*Task goal*:
Your task is to repeat exactly the lines below between the line holding "(306, 98): 1.19" and the line holding "Which way does", inclusive, and only those.
═══ Excerpted records ═══
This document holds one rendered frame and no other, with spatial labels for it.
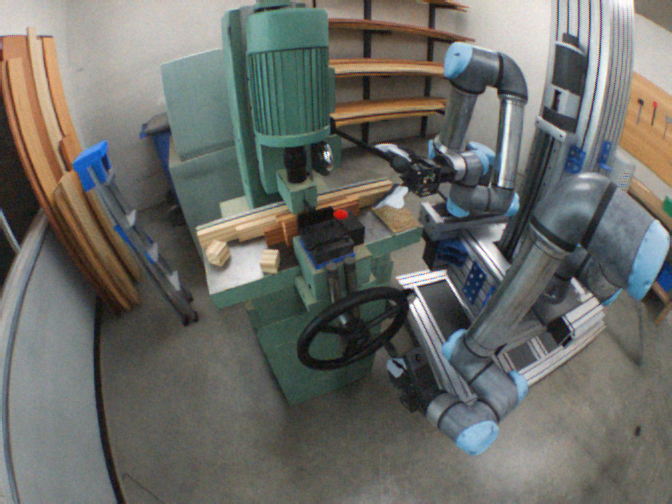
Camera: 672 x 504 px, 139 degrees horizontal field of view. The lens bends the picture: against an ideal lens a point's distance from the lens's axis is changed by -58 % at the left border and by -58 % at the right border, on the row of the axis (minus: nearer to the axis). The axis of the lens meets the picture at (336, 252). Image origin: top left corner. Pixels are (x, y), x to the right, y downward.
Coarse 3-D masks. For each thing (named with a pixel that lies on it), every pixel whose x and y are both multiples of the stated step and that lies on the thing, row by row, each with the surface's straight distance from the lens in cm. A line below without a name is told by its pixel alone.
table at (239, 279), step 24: (360, 216) 86; (264, 240) 80; (384, 240) 79; (408, 240) 86; (240, 264) 75; (288, 264) 72; (216, 288) 71; (240, 288) 71; (264, 288) 73; (360, 288) 71
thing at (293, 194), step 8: (280, 176) 81; (280, 184) 82; (288, 184) 76; (296, 184) 76; (304, 184) 75; (312, 184) 75; (280, 192) 84; (288, 192) 74; (296, 192) 73; (304, 192) 74; (312, 192) 75; (288, 200) 76; (296, 200) 74; (312, 200) 76; (296, 208) 75; (304, 208) 76
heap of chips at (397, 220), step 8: (376, 208) 88; (384, 208) 86; (392, 208) 85; (400, 208) 85; (384, 216) 85; (392, 216) 83; (400, 216) 83; (408, 216) 84; (392, 224) 82; (400, 224) 82; (408, 224) 84; (416, 224) 86
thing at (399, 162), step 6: (330, 120) 89; (330, 126) 88; (330, 132) 89; (336, 132) 82; (342, 132) 80; (348, 138) 75; (354, 138) 74; (360, 144) 70; (366, 144) 69; (372, 150) 66; (378, 150) 64; (378, 156) 64; (384, 156) 62; (390, 156) 61; (390, 162) 60; (396, 162) 57; (402, 162) 57; (408, 162) 58; (396, 168) 57; (402, 168) 57; (408, 168) 58
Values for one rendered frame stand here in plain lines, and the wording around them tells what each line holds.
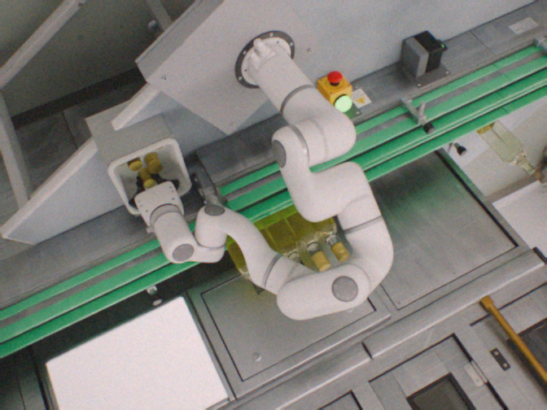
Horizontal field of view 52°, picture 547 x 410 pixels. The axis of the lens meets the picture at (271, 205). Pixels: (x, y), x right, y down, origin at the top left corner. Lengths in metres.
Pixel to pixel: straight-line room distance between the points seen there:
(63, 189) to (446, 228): 1.09
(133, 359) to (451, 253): 0.95
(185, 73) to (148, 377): 0.80
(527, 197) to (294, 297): 4.60
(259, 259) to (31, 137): 1.17
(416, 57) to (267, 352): 0.90
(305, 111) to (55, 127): 1.18
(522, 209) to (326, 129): 4.49
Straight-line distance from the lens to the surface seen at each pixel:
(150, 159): 1.44
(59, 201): 1.53
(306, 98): 1.19
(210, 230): 1.25
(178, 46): 1.21
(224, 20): 1.22
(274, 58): 1.28
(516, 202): 5.56
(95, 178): 1.50
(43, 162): 2.08
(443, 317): 1.62
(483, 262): 1.75
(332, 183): 1.11
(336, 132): 1.14
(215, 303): 1.62
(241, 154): 1.51
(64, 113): 2.19
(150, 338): 1.62
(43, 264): 1.60
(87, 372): 1.64
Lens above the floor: 1.71
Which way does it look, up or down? 30 degrees down
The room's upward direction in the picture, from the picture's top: 149 degrees clockwise
═══
*Solution below*:
(306, 98): 1.19
(210, 230): 1.25
(178, 46): 1.21
(224, 20): 1.22
(274, 58): 1.28
(516, 202): 5.56
(95, 178): 1.50
(43, 162): 2.08
(443, 317): 1.62
(483, 262): 1.75
(332, 183): 1.11
(336, 132): 1.14
(215, 303): 1.62
(241, 154): 1.51
(64, 113): 2.19
(150, 338): 1.62
(43, 264): 1.60
(87, 372): 1.64
Lens above the floor: 1.71
Which way does it look, up or down? 30 degrees down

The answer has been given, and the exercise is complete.